* **YOUR OBJECTIVE**
Please reproduce all of the data below exactly, leaving each picture out.

══ STORED DATA ══

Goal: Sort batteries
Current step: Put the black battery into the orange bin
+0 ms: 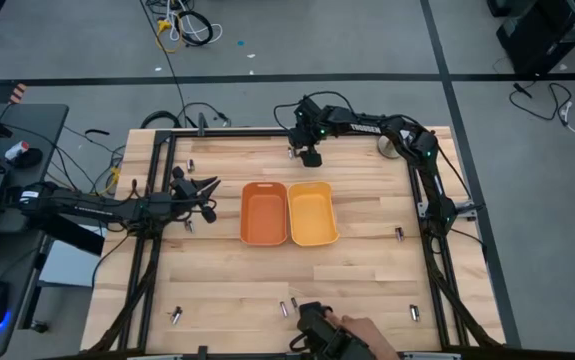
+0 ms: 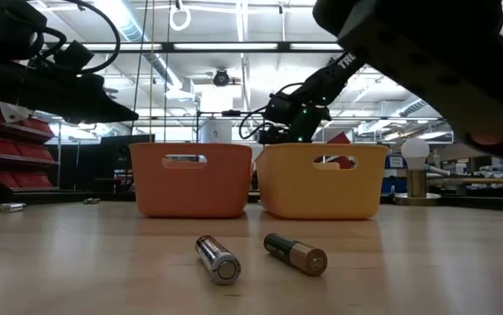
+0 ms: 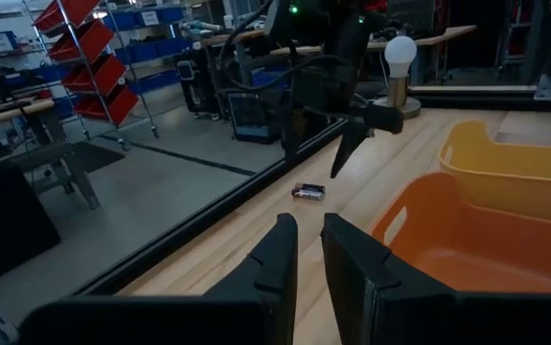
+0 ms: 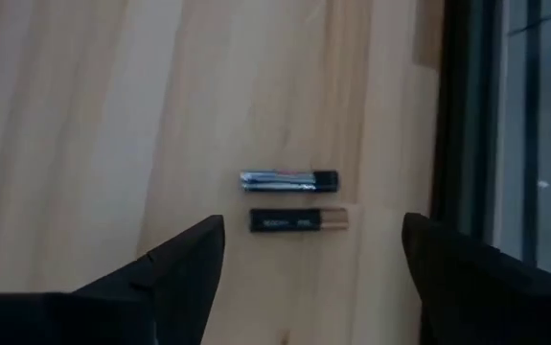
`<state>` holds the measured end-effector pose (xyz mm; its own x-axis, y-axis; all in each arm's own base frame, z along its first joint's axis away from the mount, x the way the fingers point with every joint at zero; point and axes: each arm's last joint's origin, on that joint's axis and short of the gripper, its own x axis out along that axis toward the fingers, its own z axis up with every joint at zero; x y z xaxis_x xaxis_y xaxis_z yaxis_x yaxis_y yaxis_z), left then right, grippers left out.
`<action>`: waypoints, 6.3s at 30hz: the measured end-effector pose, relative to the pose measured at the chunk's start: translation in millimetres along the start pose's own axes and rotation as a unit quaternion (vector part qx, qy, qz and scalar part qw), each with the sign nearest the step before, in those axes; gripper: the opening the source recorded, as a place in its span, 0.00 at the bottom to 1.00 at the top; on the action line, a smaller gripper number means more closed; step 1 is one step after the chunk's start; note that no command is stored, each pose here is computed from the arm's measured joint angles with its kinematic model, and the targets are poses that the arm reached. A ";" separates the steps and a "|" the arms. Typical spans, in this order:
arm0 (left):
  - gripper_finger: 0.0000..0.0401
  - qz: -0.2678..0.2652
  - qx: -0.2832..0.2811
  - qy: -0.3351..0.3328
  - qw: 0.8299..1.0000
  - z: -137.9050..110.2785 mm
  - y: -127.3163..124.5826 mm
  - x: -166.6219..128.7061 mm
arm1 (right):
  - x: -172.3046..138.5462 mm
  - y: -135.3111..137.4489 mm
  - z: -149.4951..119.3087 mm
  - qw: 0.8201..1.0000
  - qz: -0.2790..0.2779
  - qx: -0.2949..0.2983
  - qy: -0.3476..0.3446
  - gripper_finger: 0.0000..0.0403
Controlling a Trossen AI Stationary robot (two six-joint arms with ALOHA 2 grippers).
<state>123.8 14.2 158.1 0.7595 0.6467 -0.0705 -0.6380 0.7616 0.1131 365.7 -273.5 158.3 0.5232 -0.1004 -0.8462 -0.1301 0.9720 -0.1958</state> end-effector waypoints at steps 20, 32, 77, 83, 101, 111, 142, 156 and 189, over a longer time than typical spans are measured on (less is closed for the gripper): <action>0.13 0.010 0.007 -0.007 1.000 1.7 0.9 0.2 | 25.9 -7.6 -17.9 0.999 0.025 0.024 -0.009 0.77; 0.13 0.014 0.003 -0.011 1.000 2.8 1.3 0.3 | 24.0 -8.8 -26.1 0.997 0.059 0.037 -0.013 0.68; 0.13 0.015 -0.004 -0.018 1.000 4.5 1.5 0.3 | 9.9 -16.2 -16.4 0.996 0.038 0.062 -0.043 0.32; 0.13 0.016 0.003 -0.018 1.000 4.7 1.5 0.3 | 15.5 -3.0 -0.5 0.998 0.024 0.050 -0.035 0.38; 0.13 0.016 -0.012 -0.024 1.000 6.1 1.7 0.2 | 16.8 1.6 -3.5 0.988 -0.026 0.148 0.041 0.33; 0.13 0.015 -0.047 -0.019 0.999 4.5 1.1 0.7 | 5.2 -11.5 13.5 0.983 -0.095 0.151 0.034 0.31; 0.38 -0.047 -0.049 0.172 0.983 70.9 73.7 159.3 | 1.5 -8.5 7.3 0.995 0.013 0.096 0.013 0.30; 0.31 -0.159 0.043 0.211 0.963 37.7 97.5 249.4 | -0.4 -13.0 2.7 0.991 0.043 0.129 -0.013 0.29; 0.22 -0.226 0.056 0.266 0.935 47.8 100.6 308.1 | -10.1 -22.6 -77.7 0.942 0.175 0.285 0.032 0.07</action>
<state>299.8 288.1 195.2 0.7582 0.2117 -0.6167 -0.2273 0.9723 0.0543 297.9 -311.0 132.7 0.4779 0.2523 -0.8414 0.1985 0.9021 0.3832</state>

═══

* **TASK RESULT**
Goal: Sort batteries
Current step: Put the black battery into the orange bin
+0 ms: 
+0 ms: 
+0 ms: 
+0 ms: 
`<state>` holds the measured end-effector pose (xyz mm; its own x-axis, y-axis; all in each arm's own base frame, z along its first joint's axis away from the mount, x the way the fingers point with every joint at zero; point and axes: each arm's last joint's origin, on that joint's axis and short of the gripper, its own x axis out along that axis toward the fingers, its own z axis up with every joint at zero; x y z xaxis_x xaxis_y xaxis_z yaxis_x yaxis_y yaxis_z), left then right, grippers left out.
`<action>`: waypoints, 6.3s at 30hz: the measured end-effector pose, relative to the pose measured at the chunk's start: translation in millimetres along the start pose's own axes and rotation as a unit quaternion (vector part qx, qy, qz and scalar part qw), each with the sign nearest the step before, in those axes; gripper: the opening the source recorded, as a place in its span, 0.00 at the bottom to 1.00 at the top; on the action line, a smaller gripper number means more closed; step 1 is one step after the chunk's start; note that no command is stored, each pose here is computed from the arm's measured joint angles with its kinematic model, and the targets are poses that the arm reached. A ";" separates the steps and a "|" the arms. Typical spans, in this order:
arm0 (left):
  - gripper_finger: 0.0000..0.0401
  - qz: -0.2678..0.2652
  - qx: -0.2832..0.2811
  - qy: -0.3351..0.3328
  - qw: 0.8299..1.0000
  - z: -137.9050..110.2785 mm
  - y: -127.3163..124.5826 mm
  - x: -166.6219..128.7061 mm
arm1 (right):
  - x: -172.3046..138.5462 mm
  - y: -135.3111..137.4489 mm
  - z: -149.4951..119.3087 mm
  - qw: 0.8201..1.0000
  - qz: -0.2790..0.2779
  - qx: -0.2949..0.2983
  - qy: -0.3476..0.3446
  - gripper_finger: 0.0000..0.0403
Controlling a Trossen AI Stationary robot (two six-joint arms with ALOHA 2 grippers).
<state>123.8 14.2 158.1 0.7595 0.6467 -0.0705 -0.6380 0.7616 0.1131 365.7 -273.5 158.3 0.5232 -0.1004 -0.8462 -0.1301 0.9720 -0.1958</state> end-effector waypoints at steps 20, 32, 77, 83, 101, 111, 142, 156 and 189, over a longer time than typical spans are measured on (less is closed for the gripper): <action>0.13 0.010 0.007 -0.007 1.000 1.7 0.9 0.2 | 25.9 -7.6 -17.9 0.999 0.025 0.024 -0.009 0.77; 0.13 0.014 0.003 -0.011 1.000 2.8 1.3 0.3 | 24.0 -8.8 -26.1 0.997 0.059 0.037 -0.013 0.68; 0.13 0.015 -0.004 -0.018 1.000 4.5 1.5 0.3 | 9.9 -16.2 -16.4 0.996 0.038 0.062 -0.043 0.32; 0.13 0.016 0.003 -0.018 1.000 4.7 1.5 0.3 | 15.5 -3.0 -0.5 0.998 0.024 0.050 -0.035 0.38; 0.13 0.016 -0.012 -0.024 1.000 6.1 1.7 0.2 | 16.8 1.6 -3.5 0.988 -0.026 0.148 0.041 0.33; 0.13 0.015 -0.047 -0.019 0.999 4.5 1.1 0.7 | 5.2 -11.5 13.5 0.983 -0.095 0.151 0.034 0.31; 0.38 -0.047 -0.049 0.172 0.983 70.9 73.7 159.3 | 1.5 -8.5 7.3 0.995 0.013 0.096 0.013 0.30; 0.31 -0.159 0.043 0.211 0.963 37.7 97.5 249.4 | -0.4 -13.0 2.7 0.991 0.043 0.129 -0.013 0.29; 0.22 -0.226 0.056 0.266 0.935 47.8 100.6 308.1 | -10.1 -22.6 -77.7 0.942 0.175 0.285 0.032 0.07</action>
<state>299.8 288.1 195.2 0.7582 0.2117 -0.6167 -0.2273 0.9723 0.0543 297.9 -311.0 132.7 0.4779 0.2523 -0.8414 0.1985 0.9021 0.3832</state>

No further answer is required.